Turquie .
Dépassant leurs divisions, les 25 ministres des Affaires
étrangères européens ont mis au point un accord qui freine
officiellement les négociations d’adhésion du pays à l’UE.
La sanction tombe
Personne
n’y croyait, et pourtant : les 25 ministres européens des
Affaires étrangères sont parvenus à dégager un consensus lundi
soir. L’Union Européenne (UE) s’est entendue in extremis pour
ralentir les négociations d’adhésion à l’UE de la Turquie,
après des semaines d’infructueuses discussions avec Ankara sur
le problème de Chypre. De quoi satisfaire les chefs d’Etat,
qui n’auront pas à se coltiner le sujet ultra-sensible lors du
sommet européen de jeudi et vendredi.
Les 25 ont donc surpassé leurs profondes dissenssions sur la
candidature turque. Toutefois le pari n’était pas gagné.
Beaucoup s’attendaient à voir les ministres buter sur
d’insolubles querelles entre pro et anti-Turcs. Les pays
traditionnellement hostiles à une Turquie européenne
(République de Chypre, Grèce, Autriche, France) jugeaient
ainsi trop légères les recommandations de la Commission.
Celle-ci a préconisé fin novembre dernier de suspendre huit
chapitres, sur les 35 censés mener à l’adhésion de la Turquie
d’ici une dizaine d’années ; la Grande-Bretagne, l’Espagne,
l’Italie, la Suède, l’Estonie ou le Portugal refusaient une
punition trop lourde et plaidaient pour la suspension de trois
chapitres seulement. Finalement, les ministres n’ont penché
pour aucun des deux bords et ont suivi les recommandations de
la Commission. Huit chapites sur 35 seront donc suspendus. Par
ailleurs, aucun nouveau chapitre ne sera ouvert tant que la
Turquie fermera ses ports et aéroports au trafic chypriote
grec. Quant aux capitales les plus sceptiques envers Ankara,
comme Athènes et Nicosie, elles réclamaient que les
négociations avec la Turquie soient soumises à un calendrier
spécial de réévaluation par les pays membres de l’UE. Malgré
l’opposition de la Grande-Bretagne, elles ont obtenu gain de
cause: l’accord prévoit de réévaluer « si nécessaire » les
progrès de la Turquie, tous les ans jusqu’en 2009. Et si
progrès il y a de dégeler les chapitres suspendus « à tout
moment ».
A la dernière minute, Ankara avait suggéré d’ouvrir l’un de
ses grands ports aux navires chypriotes grecs. Trop floue,
inconsistante, l’offre n’a pas été prise en compte lundi.

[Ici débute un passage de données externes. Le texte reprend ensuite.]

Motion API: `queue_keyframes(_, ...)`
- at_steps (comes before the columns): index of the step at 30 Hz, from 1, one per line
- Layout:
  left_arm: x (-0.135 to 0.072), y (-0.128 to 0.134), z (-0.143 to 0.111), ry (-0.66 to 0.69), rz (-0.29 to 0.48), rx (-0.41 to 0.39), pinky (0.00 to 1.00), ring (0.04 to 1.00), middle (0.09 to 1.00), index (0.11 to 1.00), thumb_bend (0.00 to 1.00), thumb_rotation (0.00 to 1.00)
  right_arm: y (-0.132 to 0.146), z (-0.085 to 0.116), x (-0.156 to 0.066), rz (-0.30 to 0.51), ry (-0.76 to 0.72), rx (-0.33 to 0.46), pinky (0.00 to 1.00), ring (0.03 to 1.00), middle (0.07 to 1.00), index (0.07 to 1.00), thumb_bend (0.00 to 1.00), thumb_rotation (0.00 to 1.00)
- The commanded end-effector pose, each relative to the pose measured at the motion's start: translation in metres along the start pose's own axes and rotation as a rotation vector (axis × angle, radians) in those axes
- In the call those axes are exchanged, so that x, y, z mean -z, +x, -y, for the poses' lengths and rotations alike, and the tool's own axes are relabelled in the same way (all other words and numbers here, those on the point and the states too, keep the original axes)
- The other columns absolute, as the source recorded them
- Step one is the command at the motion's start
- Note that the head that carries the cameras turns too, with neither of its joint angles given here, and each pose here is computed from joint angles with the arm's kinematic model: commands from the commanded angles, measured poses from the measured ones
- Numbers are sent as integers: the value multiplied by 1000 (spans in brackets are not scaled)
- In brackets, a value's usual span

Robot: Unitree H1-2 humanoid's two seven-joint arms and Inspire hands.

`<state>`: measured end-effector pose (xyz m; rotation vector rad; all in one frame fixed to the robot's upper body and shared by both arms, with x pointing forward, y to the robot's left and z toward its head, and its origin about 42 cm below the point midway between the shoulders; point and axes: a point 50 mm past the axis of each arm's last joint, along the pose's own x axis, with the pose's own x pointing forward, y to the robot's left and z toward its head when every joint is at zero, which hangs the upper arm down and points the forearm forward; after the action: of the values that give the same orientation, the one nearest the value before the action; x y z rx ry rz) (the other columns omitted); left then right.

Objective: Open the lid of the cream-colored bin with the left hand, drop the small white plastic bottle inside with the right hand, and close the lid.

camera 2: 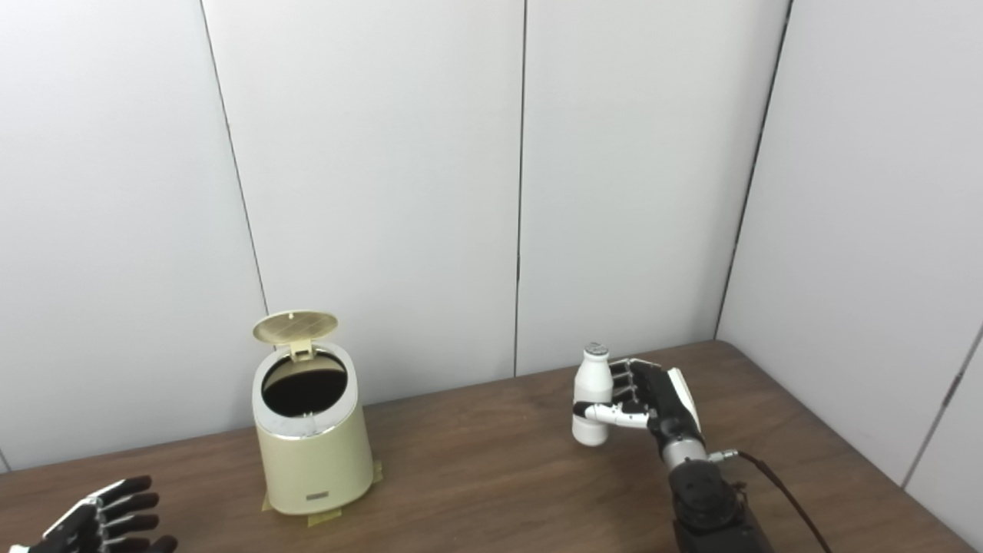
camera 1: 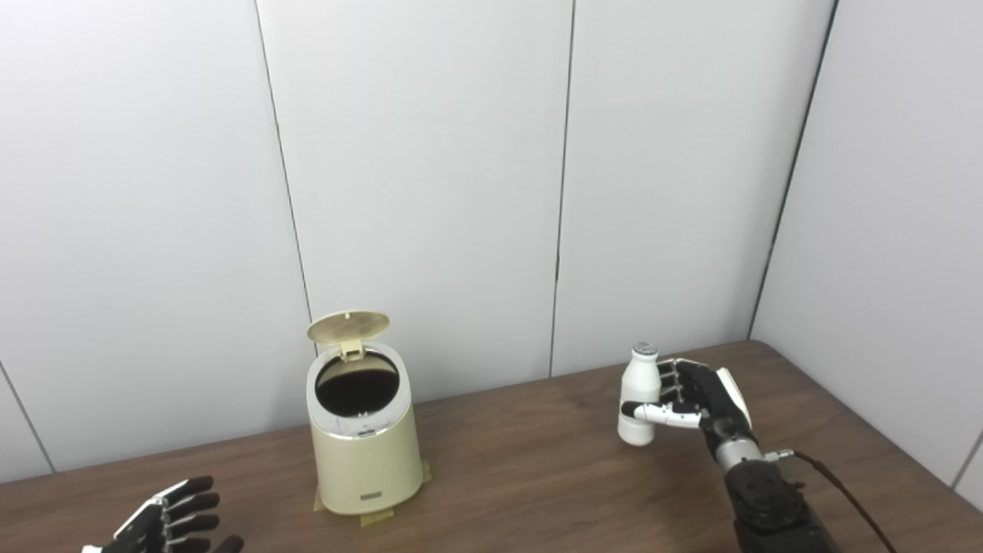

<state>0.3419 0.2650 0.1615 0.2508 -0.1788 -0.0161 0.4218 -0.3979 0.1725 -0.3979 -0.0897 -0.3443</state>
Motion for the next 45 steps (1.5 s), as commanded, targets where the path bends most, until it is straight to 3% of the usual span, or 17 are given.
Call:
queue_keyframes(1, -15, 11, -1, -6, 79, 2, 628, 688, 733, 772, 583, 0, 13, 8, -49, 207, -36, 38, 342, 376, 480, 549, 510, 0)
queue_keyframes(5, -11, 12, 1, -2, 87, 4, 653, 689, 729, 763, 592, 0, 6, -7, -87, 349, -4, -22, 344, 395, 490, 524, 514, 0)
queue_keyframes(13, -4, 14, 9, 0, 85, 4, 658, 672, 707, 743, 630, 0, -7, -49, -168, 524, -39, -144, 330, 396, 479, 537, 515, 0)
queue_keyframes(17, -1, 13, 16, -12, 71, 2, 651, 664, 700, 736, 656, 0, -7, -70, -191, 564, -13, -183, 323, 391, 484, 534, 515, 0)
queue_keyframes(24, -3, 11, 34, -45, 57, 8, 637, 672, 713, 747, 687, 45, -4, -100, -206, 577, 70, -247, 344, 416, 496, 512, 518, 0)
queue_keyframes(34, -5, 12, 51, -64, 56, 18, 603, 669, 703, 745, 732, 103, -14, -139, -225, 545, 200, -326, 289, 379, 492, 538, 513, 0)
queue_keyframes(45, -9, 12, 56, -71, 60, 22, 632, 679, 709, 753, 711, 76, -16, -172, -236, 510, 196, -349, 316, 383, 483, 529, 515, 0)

Pendant que les ministres se réunissaient, le chef de la
diplomatie turque Abdullah Gul a participé au débat.
S’exprimant le même jour dans une tribune de l’International
Herald Tribune, il a mis en garde ses homologues de l’Union
européenne contre « le risque de faire dérailler le processus
» d’adhésion de la Turquie. « La Turquie, qui a enregistré une
croissance cumulée de 35 % au cours des quatre dernières
années, deviendra bientôt la sixième économie européenne », a
fait valoir M. Gul. Reste à savoir comment il accueillera la
décision du bloc européen. Un porte-parole du ministère turc
des Affaires étrangères a estimé lundi soir qu’Ankara devait
d’abord « étudier » la décision avant de réagir. La Turquie
refuse toujours de reconnaître la République de Chypre,
pourtant membre de l’UE, et de lui ouvrir ports et aéroports
comme elle le fait avec le reste des nouveaux membres
(conformément à l’accord d’union douanière signé en 1995). Le
grand pays musulman refuse les concessions à sens unique et
demande à l’Union européenne de mettre fin à l’isolement de la
République turque de Chypre du Nord, uniquement reconnue par
Ankara. Sur ce point, les 25 ont fait un petit geste. Ils ont
reconnu avoir « encore du travail ».